Advantages of Remote Access VPN

The advantage of using a remote access VPN is that workers can connect to company resources regardless of their location, without the need for a dedicated physical link. This reduces costs and enables connections that were not previously possible.

Remote Access VPN Challenges

The downside to remote access via VPN is that performance can vary widely depending on a number of factors. These factors include the internet service being used, the encryption method, and the endpoint the user is connecting to. These issues are far beyond the control of a company's IT department, making it difficult to do much to improve performance.

Any enterprise service can be accessed through a remote access VPN, and most enterprise services will work, but applications that consume a lot of bandwidth or have low latency requirements may be greatly affected.

IPSec vs. SSL VPN

Remote access VPNs typically use IPSec or SSL to securely connect users to a corporate network, with one significant difference: IPSec VPNs enable employees to access corporate resources as if they were in the office, so all shared drives, applications, and other resources are visible.

SSL VPNs typically provide connectivity for a single application rather than an entire internal network. SSL VPNs are growing in popularity because the SSL protocol requires fewer computing resources, giving IT greater control over what remote users access. Limiting access to specific applications can protect an organization in the event that a user's device is compromised.

SSL VPN and IoT

The Internet of Things includes a wide variety of devices, many of which are sensors for corporate networks that need to collect a variety of data. A common requirement is that these devices be able to communicate with the corporate network, and SSL VPNs are an ideal way to do this, as they can be configured to restrict access to all but the services that the IoT devices need to perform their functions.

The need for remote access VPNs is fading

As software as a service (SaaS) becomes more popular, the need for IT departments to provide remote access VPNs is decreasing. Applications and data are moving from corporate data centers to the cloud, where users can access these services directly.

End-to-end VPN

An end-to-end VPN connects a branch office to the corporate network by implementing network connectivity on a network device (a router, firewall, or dedicated VPN appliance) rather than on the end-user device.
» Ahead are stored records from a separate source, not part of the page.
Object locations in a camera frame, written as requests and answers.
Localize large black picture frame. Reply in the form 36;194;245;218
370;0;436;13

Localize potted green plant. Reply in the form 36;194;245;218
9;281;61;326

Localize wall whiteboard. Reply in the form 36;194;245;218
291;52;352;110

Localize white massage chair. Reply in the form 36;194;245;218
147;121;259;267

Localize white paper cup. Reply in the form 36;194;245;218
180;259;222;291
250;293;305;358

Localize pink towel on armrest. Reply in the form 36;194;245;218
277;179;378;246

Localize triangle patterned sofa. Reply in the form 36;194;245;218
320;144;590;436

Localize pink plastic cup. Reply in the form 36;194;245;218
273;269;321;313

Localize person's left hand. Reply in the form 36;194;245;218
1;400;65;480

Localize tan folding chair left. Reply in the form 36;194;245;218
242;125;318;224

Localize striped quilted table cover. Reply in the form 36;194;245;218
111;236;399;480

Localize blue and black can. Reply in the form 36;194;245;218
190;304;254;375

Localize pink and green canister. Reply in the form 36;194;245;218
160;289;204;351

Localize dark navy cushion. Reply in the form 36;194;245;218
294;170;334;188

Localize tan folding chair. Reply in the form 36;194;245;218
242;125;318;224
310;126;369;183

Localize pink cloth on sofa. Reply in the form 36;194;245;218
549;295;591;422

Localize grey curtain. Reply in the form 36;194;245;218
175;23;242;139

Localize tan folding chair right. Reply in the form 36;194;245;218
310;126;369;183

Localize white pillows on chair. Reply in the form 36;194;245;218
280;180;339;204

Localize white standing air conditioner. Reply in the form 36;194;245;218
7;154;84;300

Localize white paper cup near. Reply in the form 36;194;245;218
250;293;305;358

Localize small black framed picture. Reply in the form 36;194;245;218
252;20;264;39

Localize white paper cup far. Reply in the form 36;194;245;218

One of the reasons for implementing an end-to-end VPN is similar to the reason network professionals implement remote-access VPNs: it is too expensive or impractical to connect sites to dedicated leased lines.

End-to-end MPLS VPN

Another type of end-to-end VPN is to connect to the MPLS cloud provided by the operator instead of the public Internet, thereby offloading the VPN connection to the operator. The service provider establishes a virtual connection between endpoints on its MPLS network.

The main advantages of this type of VPN are network agility and the mesh function of the network. In a typical end-to-end network, each branch is connected to the data center, and any branch will divert traffic to the central hub. With the mesh function, branches can achieve direct connection.

This direct connection is critical for video conferencing and other bandwidth-intensive and latency-sensitive applications, and MPLS VPNs are a perfect fit for this use case.

The downside of MPLS VPN is its cost. Private IP services like MPLS are very expensive, especially for international connections.

VPN and SD-WAN

SD-WAN is a hot topic among network practitioners because it can provide the cost advantages of Internet-based VPNs with the performance and flexibility of MPLS VPNs.

With SD-WAN, enterprises can replace at least some of their high-priced MPLS links with more affordable internet connections and use the optimization and multipathing capabilities of SD-WAN to ensure that performance remains high enough for each workload.

And, because the control elements of an SD-WAN have been decoupled from the infrastructure, the network can be configured through a centralized portal, and changes to the SD-WAN can be accomplished with just a few clicks of the mouse.

VPN technology has been around for decades, and SD-WAN should be called the next major application direction of this technology.